■ WORK TO BE COMPLETED
The expected result is the full listing, retyped exactly, without a single picture.

■ DATA SUPPLIED
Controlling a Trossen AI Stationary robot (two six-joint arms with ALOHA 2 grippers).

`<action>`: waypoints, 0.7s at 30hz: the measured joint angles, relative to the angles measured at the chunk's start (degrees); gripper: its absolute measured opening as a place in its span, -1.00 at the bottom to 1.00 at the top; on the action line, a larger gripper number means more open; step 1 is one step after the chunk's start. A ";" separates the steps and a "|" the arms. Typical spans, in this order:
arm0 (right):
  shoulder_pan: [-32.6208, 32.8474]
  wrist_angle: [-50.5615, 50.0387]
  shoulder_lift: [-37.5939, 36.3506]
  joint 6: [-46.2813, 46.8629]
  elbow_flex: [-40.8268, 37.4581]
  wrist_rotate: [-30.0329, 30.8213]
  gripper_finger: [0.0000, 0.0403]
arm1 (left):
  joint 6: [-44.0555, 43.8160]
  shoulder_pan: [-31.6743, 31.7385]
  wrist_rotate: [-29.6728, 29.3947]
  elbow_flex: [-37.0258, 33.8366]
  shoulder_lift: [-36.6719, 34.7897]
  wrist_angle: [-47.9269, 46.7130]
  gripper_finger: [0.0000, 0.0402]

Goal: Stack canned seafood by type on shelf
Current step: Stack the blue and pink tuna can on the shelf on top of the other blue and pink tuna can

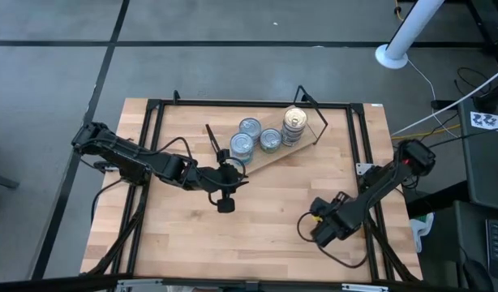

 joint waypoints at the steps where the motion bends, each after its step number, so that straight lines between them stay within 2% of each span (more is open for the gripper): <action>1: 0.00 -0.02 0.28 0.00 0.00 0.56 0.31 | 0.02 0.00 0.00 0.00 0.00 -0.01 -0.70; 14: 0.00 -0.66 6.47 -0.17 0.22 -0.06 0.28 | 0.02 0.00 0.00 0.00 0.00 -0.02 -0.70; 17: 0.00 -0.93 6.49 -0.15 0.17 0.31 0.15 | 0.02 0.00 0.00 0.00 0.00 -0.04 -0.70; 21: 0.00 -2.14 6.56 -0.17 0.11 0.75 -0.14 | 0.02 0.00 0.00 0.00 0.00 -0.04 -0.70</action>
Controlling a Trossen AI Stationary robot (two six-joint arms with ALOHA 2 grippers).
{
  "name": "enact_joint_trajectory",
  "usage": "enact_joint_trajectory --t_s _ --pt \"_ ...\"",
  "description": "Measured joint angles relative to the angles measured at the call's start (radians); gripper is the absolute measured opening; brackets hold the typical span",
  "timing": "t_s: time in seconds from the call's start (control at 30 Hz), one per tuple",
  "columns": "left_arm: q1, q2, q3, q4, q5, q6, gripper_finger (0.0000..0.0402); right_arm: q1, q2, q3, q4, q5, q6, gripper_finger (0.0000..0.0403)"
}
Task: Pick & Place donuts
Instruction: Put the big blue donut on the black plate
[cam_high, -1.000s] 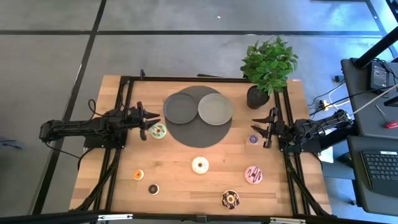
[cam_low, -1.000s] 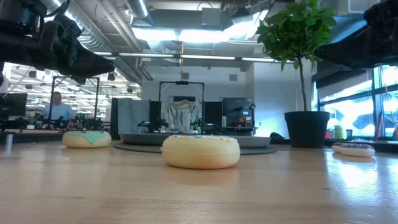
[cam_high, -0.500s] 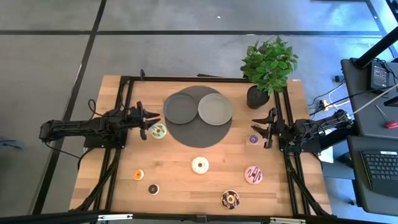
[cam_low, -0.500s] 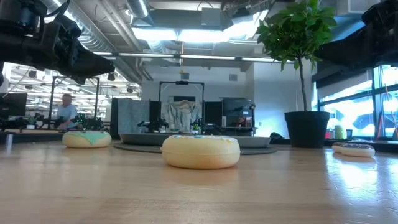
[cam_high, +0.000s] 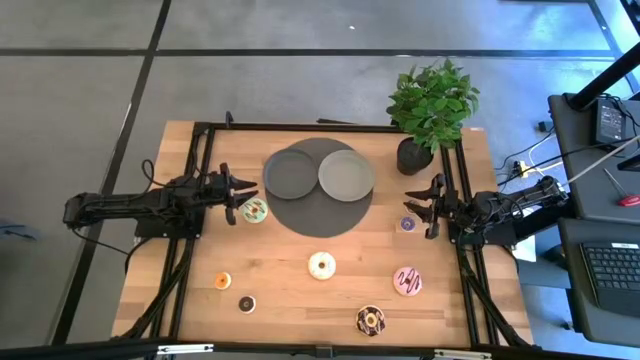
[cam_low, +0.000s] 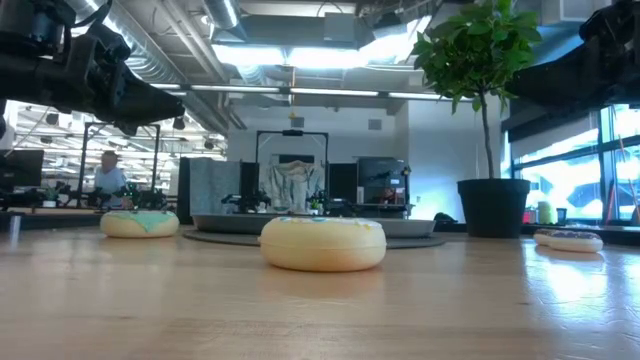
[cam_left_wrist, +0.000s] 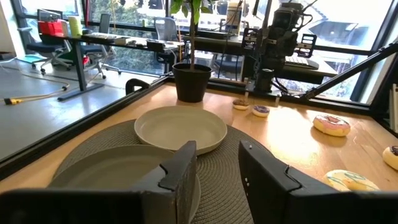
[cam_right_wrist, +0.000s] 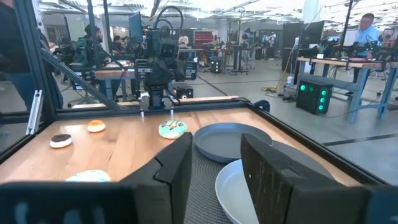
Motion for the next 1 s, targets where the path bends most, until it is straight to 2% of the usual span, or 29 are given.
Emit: enact_joint_trajectory --t_s 0.23,0.47,0.6,0.8,1.0 --pt "0.000 0.000 0.000 0.000 -0.086 0.000 0.0123 0.000 0.000 0.000 0.001 0.000 0.000 0.0139" --pt "0.000 0.000 0.000 0.000 -0.095 0.000 0.0132 0.000 0.000 0.000 0.003 0.005 0.000 0.0139" --pt "0.000 0.000 0.000 0.014 -0.125 0.000 0.0160 0.000 0.000 0.000 0.003 0.034 0.000 0.0139" --pt "0.000 0.000 0.000 0.036 -0.201 -0.016 0.0223 0.000 0.000 0.000 0.003 0.104 -0.007 0.0139" --pt "0.000 0.000 0.000 0.035 -0.176 -0.066 0.0250 0.000 0.000 0.000 0.003 0.160 -0.024 0.0139"
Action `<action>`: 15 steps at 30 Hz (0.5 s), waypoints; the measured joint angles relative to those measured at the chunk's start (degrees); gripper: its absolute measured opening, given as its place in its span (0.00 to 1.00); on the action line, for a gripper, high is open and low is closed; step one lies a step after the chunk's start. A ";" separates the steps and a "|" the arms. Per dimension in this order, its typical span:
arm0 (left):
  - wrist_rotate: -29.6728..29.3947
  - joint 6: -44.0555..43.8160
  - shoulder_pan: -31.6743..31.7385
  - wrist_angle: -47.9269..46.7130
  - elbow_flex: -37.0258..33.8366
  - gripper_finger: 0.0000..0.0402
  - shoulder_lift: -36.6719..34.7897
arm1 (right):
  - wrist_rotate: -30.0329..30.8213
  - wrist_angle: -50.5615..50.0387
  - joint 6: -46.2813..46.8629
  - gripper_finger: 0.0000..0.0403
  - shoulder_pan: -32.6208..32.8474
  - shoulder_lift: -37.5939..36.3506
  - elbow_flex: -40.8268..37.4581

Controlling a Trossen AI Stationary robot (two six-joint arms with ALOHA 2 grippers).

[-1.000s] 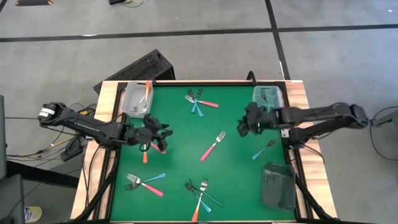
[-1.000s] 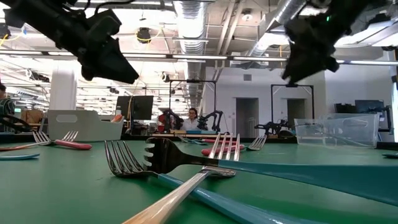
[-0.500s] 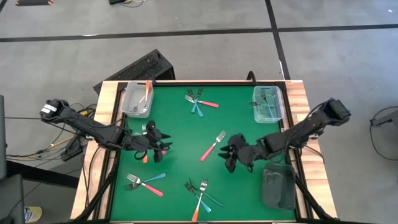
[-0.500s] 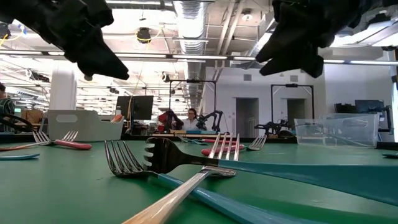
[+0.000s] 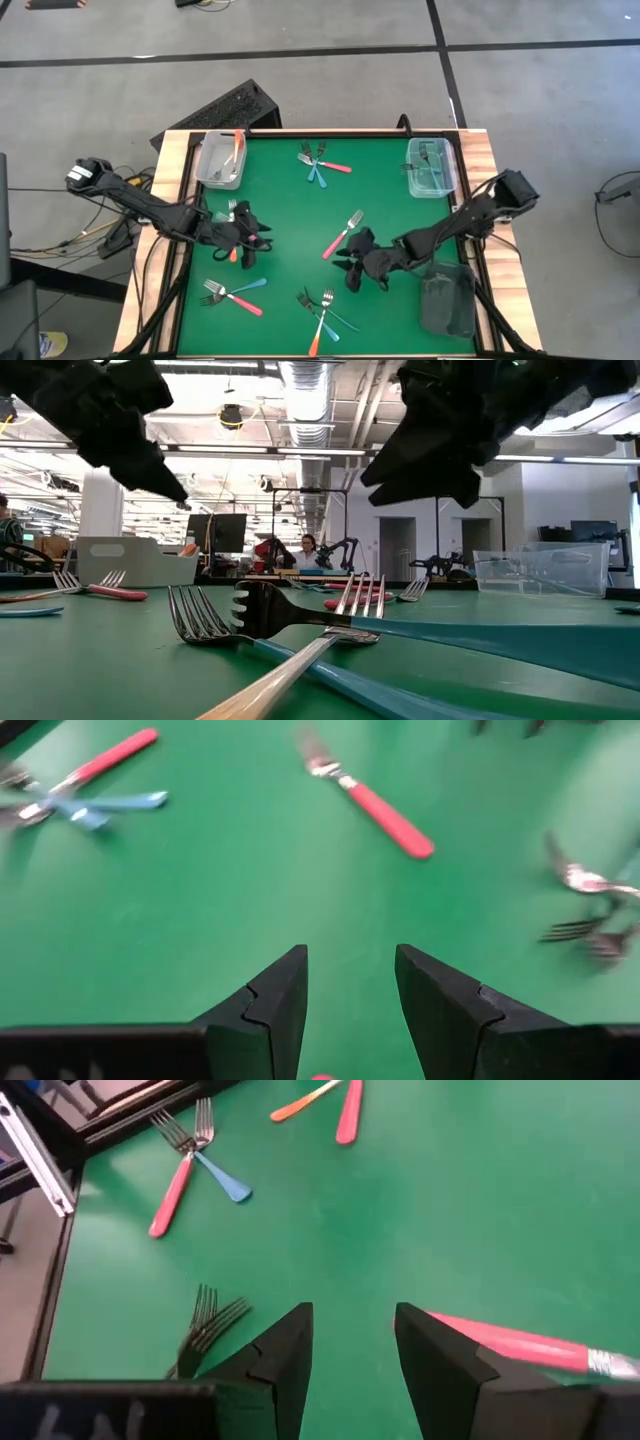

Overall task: Sort silverware by color (type)
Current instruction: Put the pink fork into the black bin

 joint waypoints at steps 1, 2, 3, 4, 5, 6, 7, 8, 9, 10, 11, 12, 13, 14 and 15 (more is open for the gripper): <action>-1.25 -1.41 0.00 -1.32 0.00 0.35 0.00 | 0.80 0.38 -0.67 0.42 0.00 0.84 1.05; -2.68 -3.05 0.00 -2.73 0.00 0.35 0.00 | 1.70 0.72 -1.12 0.42 0.00 1.55 1.83; -4.28 -4.71 0.00 -3.77 0.00 0.35 0.00 | 3.03 0.21 -1.34 0.42 0.00 2.04 2.37; -6.06 -6.35 0.00 -4.37 0.00 0.35 0.00 | 4.51 -0.48 -1.41 0.42 0.02 2.72 2.98; -7.57 -7.81 0.04 -5.10 0.00 0.35 0.00 | 5.48 -0.46 -1.39 0.42 0.02 3.34 3.60; -8.79 -9.10 0.04 -5.87 0.00 0.35 0.00 | 6.30 -0.45 -1.34 0.42 0.00 3.80 4.11; -9.49 -10.13 0.04 -6.36 0.00 0.35 0.00 | 6.79 -0.74 -1.30 0.42 0.00 4.04 4.32; -9.98 -10.87 0.04 -6.51 0.00 0.35 0.00 | 7.11 -0.81 -1.14 0.42 0.00 4.45 4.80; -10.24 -11.32 0.04 -6.74 0.00 0.35 0.00 | 7.14 -0.52 -0.80 0.42 -0.03 4.61 5.18; -10.47 -11.47 0.04 -7.06 0.00 0.35 0.00 | 7.27 -0.86 -0.45 0.42 -0.02 4.55 5.21; -10.51 -11.48 0.04 -7.15 0.00 0.35 0.00 | 7.56 -1.56 0.07 0.41 -0.02 4.34 5.08; -10.49 -11.37 0.04 -7.09 0.00 0.35 0.00 | 7.77 -1.76 0.71 0.41 -0.02 4.26 5.07; -10.50 -10.86 0.04 -7.17 0.00 0.35 0.00 | 7.80 -2.45 1.31 0.41 -0.02 4.23 5.20; -10.50 -10.49 0.04 -7.21 0.00 0.35 0.00 | 7.97 -4.23 2.02 0.41 -0.02 3.72 5.20; -10.50 -10.24 0.04 -7.19 0.00 0.35 0.00 | 8.29 -6.73 2.82 0.41 0.00 3.09 5.05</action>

■ SOLUTION FOR THIS PROBLEM
Controlling a Trossen AI Stationary robot (two six-joint arms with ALOHA 2 grippers).

`<action>`: waypoints, 0.7s at 30hz: the measured joint angles, relative to the angles measured at the chunk's start (degrees); gripper: its absolute measured opening as a place in its span, -1.00 at the bottom to 1.00 at the top; on the action line, a larger gripper number means more open; step 1 is one step after the chunk's start. A ";" separates the steps and a "|" the arms. Typical spans, in this order:
arm0 (right):
  shoulder_pan: [-32.6208, 32.8474]
  wrist_angle: [-50.5615, 50.0387]
  shoulder_lift: [-37.5939, 36.3506]
  joint 6: [-46.2813, 46.8629]
  elbow_flex: [-40.8268, 37.4581]
  wrist_rotate: [-30.0329, 30.8213]
  gripper_finger: [0.0000, 0.0403]
arm1 (left):
  joint 6: [-44.0555, 43.8160]
  shoulder_pan: [-31.6743, 31.7385]
  wrist_rotate: [-29.6728, 29.3947]
  elbow_flex: [-37.0258, 33.8366]
  shoulder_lift: [-36.6719, 34.7897]
  wrist_angle: [-47.9269, 46.7130]
  gripper_finger: [0.0000, 0.0402]

Goal: Stack canned seafood by type on shelf
Current step: Stack the blue and pink tuna can on the shelf on top of the other blue and pink tuna can


 joint waypoints at the steps where the motion bends, each after its step number, so that straight lines between them stay within 2% of each span (more is open for the gripper): <action>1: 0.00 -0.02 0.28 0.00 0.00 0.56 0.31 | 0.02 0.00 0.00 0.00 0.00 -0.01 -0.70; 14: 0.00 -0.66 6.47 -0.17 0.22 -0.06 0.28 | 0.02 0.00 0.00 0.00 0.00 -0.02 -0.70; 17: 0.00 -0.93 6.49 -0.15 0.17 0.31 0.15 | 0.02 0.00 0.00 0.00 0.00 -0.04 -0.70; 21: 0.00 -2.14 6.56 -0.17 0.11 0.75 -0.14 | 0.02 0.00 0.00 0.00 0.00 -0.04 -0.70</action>
Controlling a Trossen AI Stationary robot (two six-joint arms with ALOHA 2 grippers).
{
  "name": "enact_joint_trajectory",
  "usage": "enact_joint_trajectory --t_s _ --pt \"_ ...\"",
  "description": "Measured joint angles relative to the angles measured at the call's start (radians); gripper is the absolute measured opening; brackets hold the typical span",
  "timing": "t_s: time in seconds from the call's start (control at 30 Hz), one per tuple",
  "columns": "left_arm: q1, q2, q3, q4, q5, q6, gripper_finger (0.0000..0.0402); right_arm: q1, q2, q3, q4, q5, q6, gripper_finger (0.0000..0.0403)"
}
Task: Pick & Place donuts
Instruction: Put the big blue donut on the black plate
[cam_high, -1.000s] 
[cam_low, -1.000s] 
[cam_high, -0.500s] 
[cam_low, -0.500s] 
[cam_high, +0.000s] 
[cam_low, +0.000s] 
[cam_left_wrist, +0.000s] 
[cam_right_wrist, +0.000s] 
Motion for the next 1 s, targets where the path bends most, until it is straight to 2% of the usual span, or 29 are given.
Emit: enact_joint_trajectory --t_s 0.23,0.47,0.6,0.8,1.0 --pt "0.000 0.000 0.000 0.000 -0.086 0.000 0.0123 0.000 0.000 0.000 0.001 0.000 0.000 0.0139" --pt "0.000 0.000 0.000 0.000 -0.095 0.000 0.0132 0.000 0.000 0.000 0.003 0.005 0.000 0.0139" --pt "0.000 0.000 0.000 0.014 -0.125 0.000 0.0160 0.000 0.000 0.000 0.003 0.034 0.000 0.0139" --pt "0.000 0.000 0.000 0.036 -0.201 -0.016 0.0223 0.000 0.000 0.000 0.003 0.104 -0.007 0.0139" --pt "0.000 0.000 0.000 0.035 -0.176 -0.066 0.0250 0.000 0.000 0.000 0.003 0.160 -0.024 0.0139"
Action `<action>`: 15 steps at 30 Hz (0.5 s), waypoints; the measured joint angles relative to those measured at the chunk's start (degrees); gripper: its absolute measured opening, given as its place in its span (0.00 to 1.00); on the action line, for a gripper, high is open and low is closed; step one lies a step after the chunk's start. A ";" separates the steps and a "|" the arms. Per dimension in this order, its typical span:
arm0 (left):
  - wrist_rotate: -29.6728..29.3947
  - joint 6: -44.0555..43.8160
  - shoulder_pan: -31.6743..31.7385
  - wrist_angle: -47.9269..46.7130
  - elbow_flex: -37.0258..33.8366
  - gripper_finger: 0.0000..0.0402
  - shoulder_lift: -36.6719..34.7897
arm1 (right):
  - wrist_rotate: -30.0329..30.8213
  - wrist_angle: -50.5615..50.0387
  - joint 6: -46.2813..46.8629
  - gripper_finger: 0.0000..0.0403
  - shoulder_pan: -32.6208..32.8474
  - shoulder_lift: -37.5939..36.3506
  - elbow_flex: -40.8268..37.4581

Controlling a Trossen AI Stationary robot (two six-joint arms with ALOHA 2 grippers).

[-1.000s] 
[-1.000s] 
[-0.500s] 
[-0.500s] 
[+0.000s] 

Overall task: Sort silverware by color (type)
Current instruction: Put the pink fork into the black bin

 joint waypoints at steps 1, 2, 3, 4, 5, 6, 7, 8, 9, 10, 11, 12, 13, 14 and 15 (more is open for the gripper): <action>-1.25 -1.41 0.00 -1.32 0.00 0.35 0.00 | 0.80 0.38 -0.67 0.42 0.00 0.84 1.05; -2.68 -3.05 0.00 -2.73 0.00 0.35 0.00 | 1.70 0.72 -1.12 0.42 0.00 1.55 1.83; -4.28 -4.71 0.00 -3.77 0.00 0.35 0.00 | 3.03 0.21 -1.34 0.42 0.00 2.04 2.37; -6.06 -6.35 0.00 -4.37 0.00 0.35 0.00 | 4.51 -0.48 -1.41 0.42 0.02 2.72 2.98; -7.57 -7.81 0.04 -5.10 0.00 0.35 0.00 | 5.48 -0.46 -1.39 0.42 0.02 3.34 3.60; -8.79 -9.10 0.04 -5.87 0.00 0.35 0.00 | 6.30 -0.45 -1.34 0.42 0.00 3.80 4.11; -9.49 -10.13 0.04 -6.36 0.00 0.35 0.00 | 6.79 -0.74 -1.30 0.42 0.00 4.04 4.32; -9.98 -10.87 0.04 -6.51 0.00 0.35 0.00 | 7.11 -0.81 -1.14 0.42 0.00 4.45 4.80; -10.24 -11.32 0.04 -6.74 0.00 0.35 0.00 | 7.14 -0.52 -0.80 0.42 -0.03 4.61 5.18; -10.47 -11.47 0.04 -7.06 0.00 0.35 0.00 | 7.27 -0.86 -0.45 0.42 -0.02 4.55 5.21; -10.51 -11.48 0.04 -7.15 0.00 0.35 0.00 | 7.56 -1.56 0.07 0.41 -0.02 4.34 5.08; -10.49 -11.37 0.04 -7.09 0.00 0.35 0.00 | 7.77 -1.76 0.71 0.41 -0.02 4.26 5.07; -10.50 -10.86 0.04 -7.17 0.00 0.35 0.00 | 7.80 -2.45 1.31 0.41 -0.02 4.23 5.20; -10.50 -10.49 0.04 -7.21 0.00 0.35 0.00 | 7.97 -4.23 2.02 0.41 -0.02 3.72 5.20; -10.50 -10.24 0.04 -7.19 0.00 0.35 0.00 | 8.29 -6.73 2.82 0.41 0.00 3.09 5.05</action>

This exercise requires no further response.